• [Activity]
Output exactly the lines below, starting with the line that has "indicate the panda" and going on through the line that has "the red folded", both included, and no other lines.
═════ Record excerpts
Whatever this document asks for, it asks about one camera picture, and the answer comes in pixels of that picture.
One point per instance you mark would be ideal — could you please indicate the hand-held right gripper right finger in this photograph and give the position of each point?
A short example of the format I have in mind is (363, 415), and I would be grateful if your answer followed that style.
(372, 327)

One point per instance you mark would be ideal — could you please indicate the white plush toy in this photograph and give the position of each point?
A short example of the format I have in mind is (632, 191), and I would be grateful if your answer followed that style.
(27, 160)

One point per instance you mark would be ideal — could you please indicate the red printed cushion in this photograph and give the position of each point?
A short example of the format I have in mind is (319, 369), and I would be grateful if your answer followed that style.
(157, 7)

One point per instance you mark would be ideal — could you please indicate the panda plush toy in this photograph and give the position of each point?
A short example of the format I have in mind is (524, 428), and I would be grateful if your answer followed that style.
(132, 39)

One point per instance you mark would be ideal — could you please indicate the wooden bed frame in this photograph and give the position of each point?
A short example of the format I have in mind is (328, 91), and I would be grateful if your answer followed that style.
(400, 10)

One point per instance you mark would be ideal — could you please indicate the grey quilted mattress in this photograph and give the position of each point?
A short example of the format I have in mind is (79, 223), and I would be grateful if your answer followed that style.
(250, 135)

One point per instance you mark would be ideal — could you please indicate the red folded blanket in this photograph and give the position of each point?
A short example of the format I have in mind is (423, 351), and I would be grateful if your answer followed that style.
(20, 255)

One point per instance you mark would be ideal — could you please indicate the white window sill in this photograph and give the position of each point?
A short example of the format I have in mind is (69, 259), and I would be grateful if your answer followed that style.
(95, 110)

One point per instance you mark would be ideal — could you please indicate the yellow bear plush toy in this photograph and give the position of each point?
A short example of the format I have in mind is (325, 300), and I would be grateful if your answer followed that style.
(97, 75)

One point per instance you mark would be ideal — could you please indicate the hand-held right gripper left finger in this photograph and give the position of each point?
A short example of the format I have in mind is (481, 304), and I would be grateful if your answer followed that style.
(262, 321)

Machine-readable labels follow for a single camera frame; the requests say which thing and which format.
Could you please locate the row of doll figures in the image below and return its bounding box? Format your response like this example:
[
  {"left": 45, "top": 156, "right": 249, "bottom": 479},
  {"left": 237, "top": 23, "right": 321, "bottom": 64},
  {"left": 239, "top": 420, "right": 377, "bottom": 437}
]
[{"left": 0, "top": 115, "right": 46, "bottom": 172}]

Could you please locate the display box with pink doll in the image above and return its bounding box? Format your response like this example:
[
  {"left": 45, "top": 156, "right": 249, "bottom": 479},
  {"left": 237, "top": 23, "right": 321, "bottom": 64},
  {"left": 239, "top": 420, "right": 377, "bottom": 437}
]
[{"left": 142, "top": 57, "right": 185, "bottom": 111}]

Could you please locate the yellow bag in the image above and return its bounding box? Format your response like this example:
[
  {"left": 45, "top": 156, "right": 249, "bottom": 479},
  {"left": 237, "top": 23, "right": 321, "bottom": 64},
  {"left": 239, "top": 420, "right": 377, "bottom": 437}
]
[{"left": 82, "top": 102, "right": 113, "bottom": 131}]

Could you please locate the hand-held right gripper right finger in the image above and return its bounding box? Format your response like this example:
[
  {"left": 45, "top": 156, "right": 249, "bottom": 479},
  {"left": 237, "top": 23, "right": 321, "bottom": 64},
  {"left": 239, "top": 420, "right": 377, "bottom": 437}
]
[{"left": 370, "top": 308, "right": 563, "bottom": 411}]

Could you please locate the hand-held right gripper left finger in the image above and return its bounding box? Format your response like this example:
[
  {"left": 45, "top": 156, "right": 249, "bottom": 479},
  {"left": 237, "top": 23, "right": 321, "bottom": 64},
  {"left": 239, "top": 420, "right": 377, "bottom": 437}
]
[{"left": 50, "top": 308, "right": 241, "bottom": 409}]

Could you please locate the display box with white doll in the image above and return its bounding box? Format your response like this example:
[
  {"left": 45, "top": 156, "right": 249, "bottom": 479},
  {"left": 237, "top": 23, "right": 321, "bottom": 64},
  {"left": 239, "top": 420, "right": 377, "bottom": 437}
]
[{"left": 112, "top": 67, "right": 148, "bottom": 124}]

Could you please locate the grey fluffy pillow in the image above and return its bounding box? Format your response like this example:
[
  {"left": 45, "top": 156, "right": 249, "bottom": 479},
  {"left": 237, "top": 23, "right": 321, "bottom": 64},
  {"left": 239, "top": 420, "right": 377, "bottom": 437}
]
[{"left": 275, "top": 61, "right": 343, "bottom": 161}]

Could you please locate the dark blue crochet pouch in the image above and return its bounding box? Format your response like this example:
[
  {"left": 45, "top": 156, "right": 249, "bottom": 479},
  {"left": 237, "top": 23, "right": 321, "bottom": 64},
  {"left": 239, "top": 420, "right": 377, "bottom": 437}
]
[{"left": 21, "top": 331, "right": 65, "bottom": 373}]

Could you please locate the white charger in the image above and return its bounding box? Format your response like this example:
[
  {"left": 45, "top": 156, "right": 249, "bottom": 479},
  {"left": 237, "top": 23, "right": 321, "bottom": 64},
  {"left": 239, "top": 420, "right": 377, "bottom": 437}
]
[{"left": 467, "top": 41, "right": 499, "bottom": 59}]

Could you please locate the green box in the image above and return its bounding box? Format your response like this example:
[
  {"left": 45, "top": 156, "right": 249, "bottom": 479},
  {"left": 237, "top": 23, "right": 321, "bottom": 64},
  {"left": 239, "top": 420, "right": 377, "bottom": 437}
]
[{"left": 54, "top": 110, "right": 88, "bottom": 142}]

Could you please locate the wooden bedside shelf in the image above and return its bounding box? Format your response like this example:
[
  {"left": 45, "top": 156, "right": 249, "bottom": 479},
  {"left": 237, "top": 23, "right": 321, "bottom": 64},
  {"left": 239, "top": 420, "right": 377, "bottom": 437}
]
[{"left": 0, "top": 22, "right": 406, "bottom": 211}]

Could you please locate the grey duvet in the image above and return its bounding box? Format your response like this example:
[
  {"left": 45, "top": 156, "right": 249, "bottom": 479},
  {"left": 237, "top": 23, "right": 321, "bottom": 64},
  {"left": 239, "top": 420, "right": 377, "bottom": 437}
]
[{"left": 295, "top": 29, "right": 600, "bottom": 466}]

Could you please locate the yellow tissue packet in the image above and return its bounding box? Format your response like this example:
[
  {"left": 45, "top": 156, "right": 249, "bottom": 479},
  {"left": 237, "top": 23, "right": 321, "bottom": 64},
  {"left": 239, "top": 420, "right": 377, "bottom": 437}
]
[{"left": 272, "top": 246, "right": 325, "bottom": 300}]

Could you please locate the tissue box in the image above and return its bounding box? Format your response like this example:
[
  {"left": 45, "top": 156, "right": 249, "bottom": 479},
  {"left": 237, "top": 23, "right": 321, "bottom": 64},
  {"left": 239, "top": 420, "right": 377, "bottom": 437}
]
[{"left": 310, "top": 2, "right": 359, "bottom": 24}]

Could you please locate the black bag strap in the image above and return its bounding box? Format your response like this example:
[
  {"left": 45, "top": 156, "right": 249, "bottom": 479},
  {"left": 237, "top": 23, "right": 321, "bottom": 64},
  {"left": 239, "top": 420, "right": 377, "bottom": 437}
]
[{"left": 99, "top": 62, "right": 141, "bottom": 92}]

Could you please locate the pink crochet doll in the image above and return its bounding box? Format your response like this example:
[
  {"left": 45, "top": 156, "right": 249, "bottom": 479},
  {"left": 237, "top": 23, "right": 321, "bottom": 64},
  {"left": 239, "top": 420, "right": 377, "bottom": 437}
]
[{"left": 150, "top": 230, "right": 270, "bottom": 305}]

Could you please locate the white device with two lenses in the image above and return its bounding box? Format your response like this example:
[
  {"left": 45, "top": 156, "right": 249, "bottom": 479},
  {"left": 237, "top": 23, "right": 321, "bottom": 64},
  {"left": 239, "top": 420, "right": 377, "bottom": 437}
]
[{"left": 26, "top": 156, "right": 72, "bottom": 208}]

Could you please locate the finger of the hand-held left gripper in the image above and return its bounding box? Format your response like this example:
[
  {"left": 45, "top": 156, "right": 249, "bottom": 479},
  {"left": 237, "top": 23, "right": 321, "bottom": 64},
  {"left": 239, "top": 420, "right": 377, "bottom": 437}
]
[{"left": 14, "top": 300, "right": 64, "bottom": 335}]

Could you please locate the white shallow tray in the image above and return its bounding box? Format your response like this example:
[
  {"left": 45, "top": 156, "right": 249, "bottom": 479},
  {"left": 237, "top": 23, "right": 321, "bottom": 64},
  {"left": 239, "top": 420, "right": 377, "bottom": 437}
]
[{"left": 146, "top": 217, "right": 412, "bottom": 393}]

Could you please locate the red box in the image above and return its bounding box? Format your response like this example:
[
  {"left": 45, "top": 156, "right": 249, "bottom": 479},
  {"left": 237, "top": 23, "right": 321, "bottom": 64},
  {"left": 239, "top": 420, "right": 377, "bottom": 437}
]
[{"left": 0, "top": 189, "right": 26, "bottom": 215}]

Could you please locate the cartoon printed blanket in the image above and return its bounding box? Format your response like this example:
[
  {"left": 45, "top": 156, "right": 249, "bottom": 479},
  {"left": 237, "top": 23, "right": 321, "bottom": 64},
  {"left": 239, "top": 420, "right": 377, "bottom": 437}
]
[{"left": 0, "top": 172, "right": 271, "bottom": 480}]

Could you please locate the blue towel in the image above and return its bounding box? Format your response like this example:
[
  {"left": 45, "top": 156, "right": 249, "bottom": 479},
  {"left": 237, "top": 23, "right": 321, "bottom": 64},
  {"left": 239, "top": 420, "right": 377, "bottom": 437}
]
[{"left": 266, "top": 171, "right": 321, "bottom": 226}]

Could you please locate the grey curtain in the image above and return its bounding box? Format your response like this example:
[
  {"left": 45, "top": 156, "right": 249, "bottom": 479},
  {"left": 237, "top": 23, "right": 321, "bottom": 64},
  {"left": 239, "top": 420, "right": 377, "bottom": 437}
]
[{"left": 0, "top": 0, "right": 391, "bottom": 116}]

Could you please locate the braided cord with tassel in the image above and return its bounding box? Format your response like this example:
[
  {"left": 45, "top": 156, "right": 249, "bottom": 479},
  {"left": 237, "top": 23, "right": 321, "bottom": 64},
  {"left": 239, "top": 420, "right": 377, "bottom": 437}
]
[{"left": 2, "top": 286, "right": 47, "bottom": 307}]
══════════
• [Response area]
One point per instance you mark would be ideal — could you please indicate the panda plush toy in this photograph and give the position of each point?
A short example of the format I have in mind is (524, 428), and I would be grateful if your answer followed that style.
(132, 39)

One point per instance you mark would be ideal — could you please indicate the wooden bed frame in this photograph and give the position of each point?
A short example of the format I have in mind is (328, 91), and I would be grateful if your answer followed that style.
(400, 10)

One point per instance you mark would be ideal — could you please indicate the grey quilted mattress in this photograph and give the position of each point?
A short example of the format I have in mind is (79, 223), and I would be grateful if your answer followed that style.
(250, 135)

One point per instance you mark would be ideal — could you please indicate the red folded blanket in this photograph and give the position of each point?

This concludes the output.